Emergent Spiking in Non-Ideal Memristor Networks

TL;DR

This paper demonstrates that memristor networks can naturally produce spiking and oscillatory behaviors, with complexity influenced by circuit composition, suggesting potential for neuromorphic computing applications.

Contribution

It reveals emergent spiking and oscillations in memristor networks, highlighting the impact of circuit complexity and memristor type on dynamic behaviors, and proposes their relevance to neuromorphic computation.

Findings

Memristor networks exhibit native spiking and oscillations.

Circuit complexity increases dynamic behavior richness.

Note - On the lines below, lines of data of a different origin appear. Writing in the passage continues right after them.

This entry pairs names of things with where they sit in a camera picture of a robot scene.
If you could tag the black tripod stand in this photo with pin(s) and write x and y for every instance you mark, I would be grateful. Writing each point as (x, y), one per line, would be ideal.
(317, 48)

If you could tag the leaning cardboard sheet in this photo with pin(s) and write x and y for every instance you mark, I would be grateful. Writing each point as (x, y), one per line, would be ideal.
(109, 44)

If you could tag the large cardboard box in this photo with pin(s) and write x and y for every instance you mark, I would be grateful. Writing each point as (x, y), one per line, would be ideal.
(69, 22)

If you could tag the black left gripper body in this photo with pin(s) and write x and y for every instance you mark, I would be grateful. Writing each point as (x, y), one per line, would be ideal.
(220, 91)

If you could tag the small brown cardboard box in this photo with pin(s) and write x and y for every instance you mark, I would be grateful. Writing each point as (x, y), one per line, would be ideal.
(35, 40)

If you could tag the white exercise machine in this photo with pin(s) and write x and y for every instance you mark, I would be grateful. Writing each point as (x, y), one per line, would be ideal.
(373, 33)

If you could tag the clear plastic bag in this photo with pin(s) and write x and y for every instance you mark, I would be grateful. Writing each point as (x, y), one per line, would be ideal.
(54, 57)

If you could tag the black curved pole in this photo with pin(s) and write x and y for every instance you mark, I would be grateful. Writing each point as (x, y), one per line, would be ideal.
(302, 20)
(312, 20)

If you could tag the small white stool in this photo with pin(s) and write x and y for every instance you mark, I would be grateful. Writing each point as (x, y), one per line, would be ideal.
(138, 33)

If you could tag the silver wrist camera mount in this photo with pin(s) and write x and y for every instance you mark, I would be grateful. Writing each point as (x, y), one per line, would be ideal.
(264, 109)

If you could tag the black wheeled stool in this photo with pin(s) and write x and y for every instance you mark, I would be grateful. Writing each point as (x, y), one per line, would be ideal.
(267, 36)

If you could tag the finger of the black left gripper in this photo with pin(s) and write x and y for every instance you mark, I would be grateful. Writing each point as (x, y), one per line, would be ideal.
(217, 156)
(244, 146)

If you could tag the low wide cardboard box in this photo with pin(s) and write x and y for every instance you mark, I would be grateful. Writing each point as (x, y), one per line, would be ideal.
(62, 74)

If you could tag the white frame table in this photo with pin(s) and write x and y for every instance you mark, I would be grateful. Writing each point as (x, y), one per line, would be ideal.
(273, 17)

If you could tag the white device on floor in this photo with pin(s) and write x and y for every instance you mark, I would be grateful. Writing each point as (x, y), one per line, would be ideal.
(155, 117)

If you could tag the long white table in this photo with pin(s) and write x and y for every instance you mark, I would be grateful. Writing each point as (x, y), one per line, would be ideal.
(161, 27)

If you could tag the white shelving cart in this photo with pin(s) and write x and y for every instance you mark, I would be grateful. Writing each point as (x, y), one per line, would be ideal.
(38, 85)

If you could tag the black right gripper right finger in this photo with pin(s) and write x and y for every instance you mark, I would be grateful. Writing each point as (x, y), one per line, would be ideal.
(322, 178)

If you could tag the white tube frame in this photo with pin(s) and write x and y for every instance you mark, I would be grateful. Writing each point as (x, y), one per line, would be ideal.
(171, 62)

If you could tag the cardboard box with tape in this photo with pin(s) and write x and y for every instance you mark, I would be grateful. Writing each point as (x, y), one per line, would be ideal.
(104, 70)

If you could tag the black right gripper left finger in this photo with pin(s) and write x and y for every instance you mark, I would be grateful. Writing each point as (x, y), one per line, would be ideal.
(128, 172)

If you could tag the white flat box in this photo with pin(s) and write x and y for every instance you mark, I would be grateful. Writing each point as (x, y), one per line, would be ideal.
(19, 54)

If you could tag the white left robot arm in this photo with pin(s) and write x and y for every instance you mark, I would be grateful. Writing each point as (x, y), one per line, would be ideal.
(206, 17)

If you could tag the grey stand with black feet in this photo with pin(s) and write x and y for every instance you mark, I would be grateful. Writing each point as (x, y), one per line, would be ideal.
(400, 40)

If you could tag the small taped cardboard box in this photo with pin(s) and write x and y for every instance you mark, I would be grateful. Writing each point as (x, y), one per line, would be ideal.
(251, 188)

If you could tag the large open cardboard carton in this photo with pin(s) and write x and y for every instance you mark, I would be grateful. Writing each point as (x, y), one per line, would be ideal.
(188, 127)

Filamentary memristors promote spiking activity.

Abstract

Memristors have uses as artificial synapses and perform well in this role in simulations with artificial spiking neurons. Our experiments show that memristor networks natively spike and can exhibit emergent oscillations and bursting spikes. Networks of near-ideal memristors exhibit behaviour similar to a single memristor and combine in circuits like resistors do. Spiking is more likely when filamentary memristors are used or the circuits have a higher degree of compositional complexity (i.e. a larger number of anti-series or anti-parallel interactions). 3-memristor circuits with the same memristor polarity (low compositional complexity) are stabilised and do not show spiking behaviour. 3-memristor circuits with anti-series and/or anti-parallel compositions show richer and more complex dynamics than 2-memristor spiking circuits. We show that the complexity of these dynamics can be quantified by calculating (using partial auto-correlation functions) the minimum order auto-regression function that could fit it. We propose that these oscillations and spikes may be similar phenomena to brainwaves and neural spike trains and suggest that these behaviours can be used to perform neuromorphic computation.